D. Yolanda comandava o Grupo Edson Queiroz-GEQ que tem como joia da
coroa a Universidade de Fortaleza. Afora a Unifor, a partir do escritório do
seu pranteado marido, transformado em relicário, D. Yolanda dirigia um complexo
empresarial que se dá ao luxo de ser fechado. Sem espaço para IPO ou abertura
de capital. Ela sabia o que acontecia, em âmbito nacional, nas suas áreas
tentaculares de comunicação, distribuição de gás, fábrica de eletrodomésticos e
forte presença agropecuária.
O GEQ representa hoje a doçura e a tenacidade de D. Yolanda aliada
à meticulosa alma profissional e sensibilidade do filho Airton compor o mundo
pelas versões multiformes do paisagismo e da arte espraiada na Unifor. A par
disso, emergem a energia e as possibilidades da terceira gestão.
Na missa de 7º. Dia de D.
Yolanda, a neta Joana falou: “Minha avó sempre foi o centro de nossa família e
ainda vamos ter que aprender a viver sem sua referência fisicamente conosco”.

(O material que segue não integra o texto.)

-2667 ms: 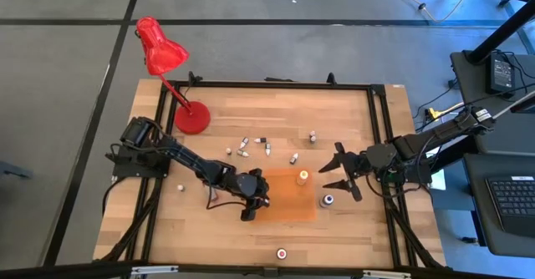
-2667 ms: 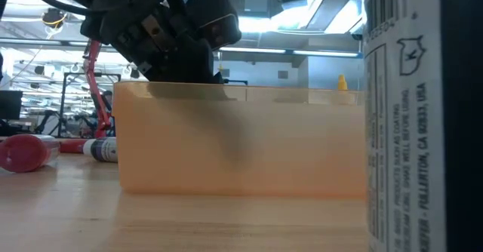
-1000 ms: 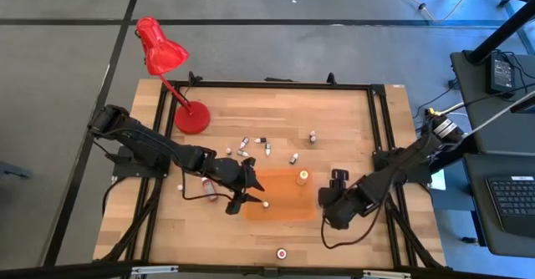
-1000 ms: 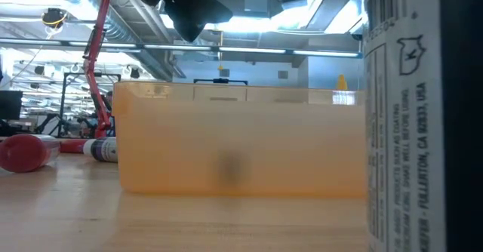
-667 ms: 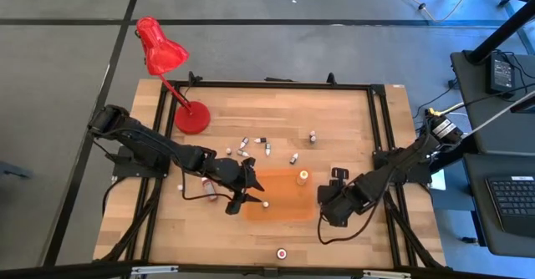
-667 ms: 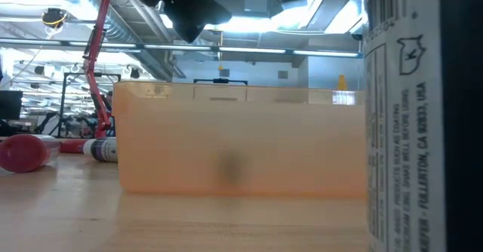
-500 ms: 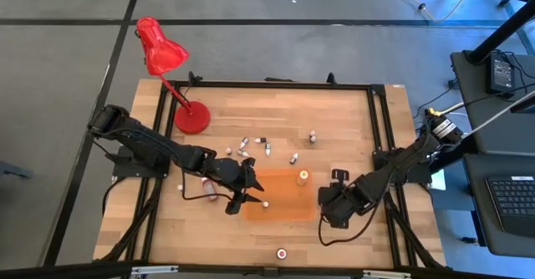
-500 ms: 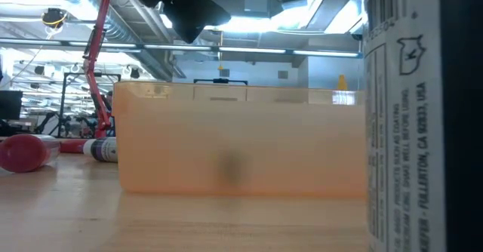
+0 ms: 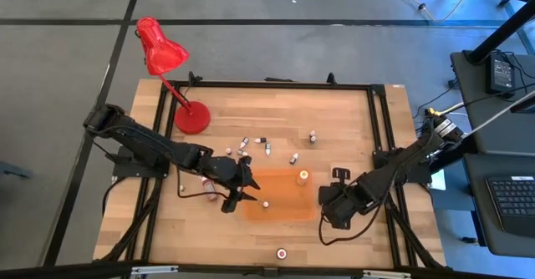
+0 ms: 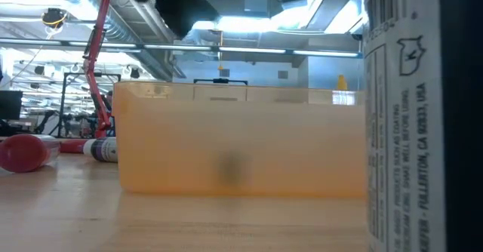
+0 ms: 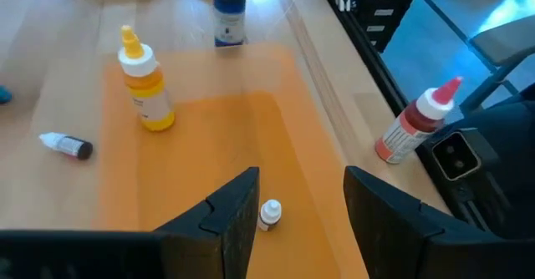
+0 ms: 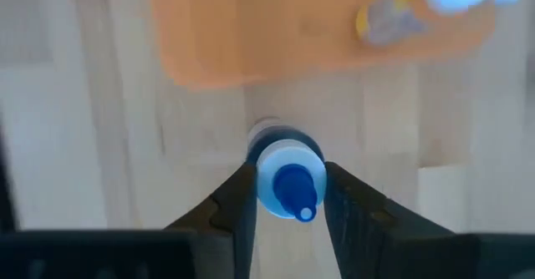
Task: Pick & Place food coloring
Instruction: Put the big blue food coloring bottle into the orange bin
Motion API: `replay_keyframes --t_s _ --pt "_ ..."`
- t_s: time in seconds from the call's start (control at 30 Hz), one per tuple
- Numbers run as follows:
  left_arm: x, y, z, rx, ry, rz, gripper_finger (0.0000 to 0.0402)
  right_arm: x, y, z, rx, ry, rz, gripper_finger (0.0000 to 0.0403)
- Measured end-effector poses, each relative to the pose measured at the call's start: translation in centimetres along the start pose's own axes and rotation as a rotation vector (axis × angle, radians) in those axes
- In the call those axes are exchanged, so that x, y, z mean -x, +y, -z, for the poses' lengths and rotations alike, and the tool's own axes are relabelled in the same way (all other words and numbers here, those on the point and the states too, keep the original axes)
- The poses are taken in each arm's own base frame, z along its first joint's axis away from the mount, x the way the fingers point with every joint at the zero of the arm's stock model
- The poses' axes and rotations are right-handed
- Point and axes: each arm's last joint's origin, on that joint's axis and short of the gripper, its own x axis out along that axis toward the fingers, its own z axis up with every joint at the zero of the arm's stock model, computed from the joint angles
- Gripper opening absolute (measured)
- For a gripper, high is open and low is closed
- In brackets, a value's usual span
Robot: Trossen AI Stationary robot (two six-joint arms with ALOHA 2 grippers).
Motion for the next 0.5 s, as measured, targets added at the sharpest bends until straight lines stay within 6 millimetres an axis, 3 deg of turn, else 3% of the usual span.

Ivens, desde cedo, foi companheiro de seu pai, o panificador
português Manuel Dias Branco, vitorioso no interior do Ceará e de lá para
Fortaleza. Já industrial de sucesso,
Manuel, com saudade da terra mãe, transfere ao jovem Ivens, em 1953, o comando
de uma emergente indústria.
A partir daí, a desenvoltura foi a práxis da M. Dias Branco e da
Idibra que, ano após ano, cresciam e mereciam o reconhecimento da sociedade do
Ceará e do Brasil. A citação de Ivens entre os bilionários brasileiros na lista
anual da revista “Forbes” não é uma contraprestação de favor, mas
reconhecimento que se consolidara em pouco mais de 60 anos de sua gestão,
sempre espartana.
Para os que não sabem, Ivens era viajor e leitor qualificado,
curioso, com olhar de “insider” empresarial ao identificar, implantar e equilibrar
em sua balança empresarial atividades distintas, como empreendimentos
imobiliários, fábrica de cimento e moinho de trigo, ao seu “core business” de
líder nacional na área de massas e biscoitos.
Sempre ligado à família, já na terceira geração, lutou como fazem
os fortes surpreendidos por doenças graves. A discrição, o arrojo e a
organização eram as suas características basilares, aliadas ao bem fazer aos
seus colaboradores acometidos por males do bolso, do corpo ou da alma. Suas
empresas, consolidadas, continuam fortes e antenadas sob o olhar capaz do
predefinido sucessor, Ivens Jr., coadjuvado pela família.
Ambos, Yolanda e Ivens, profissionalizaram as diversas empresas que
compõem os seus distintos grupos. Tiveram o discernimento de, no tempo devido,
auscultar familiares, diretores e consultores externos para dar formatação
e continuidade aos complexos meandros de
suas organizações que compõem a dura
vida empresarial brasileira. Filhos e netos cresceram vendo exemplos, a forma
mais próxima da verdade de educar e de dar sentido ao que se faz por destino,
amor e coragem.
Às famílias Queiroz e Dias Branco, o meu pesar.
(*) João Soares Neto é
escritor e membro da Academia Cearense de Letras.
Fonte: Publicado no jornal O Estado-CE, em 1º/07/2016.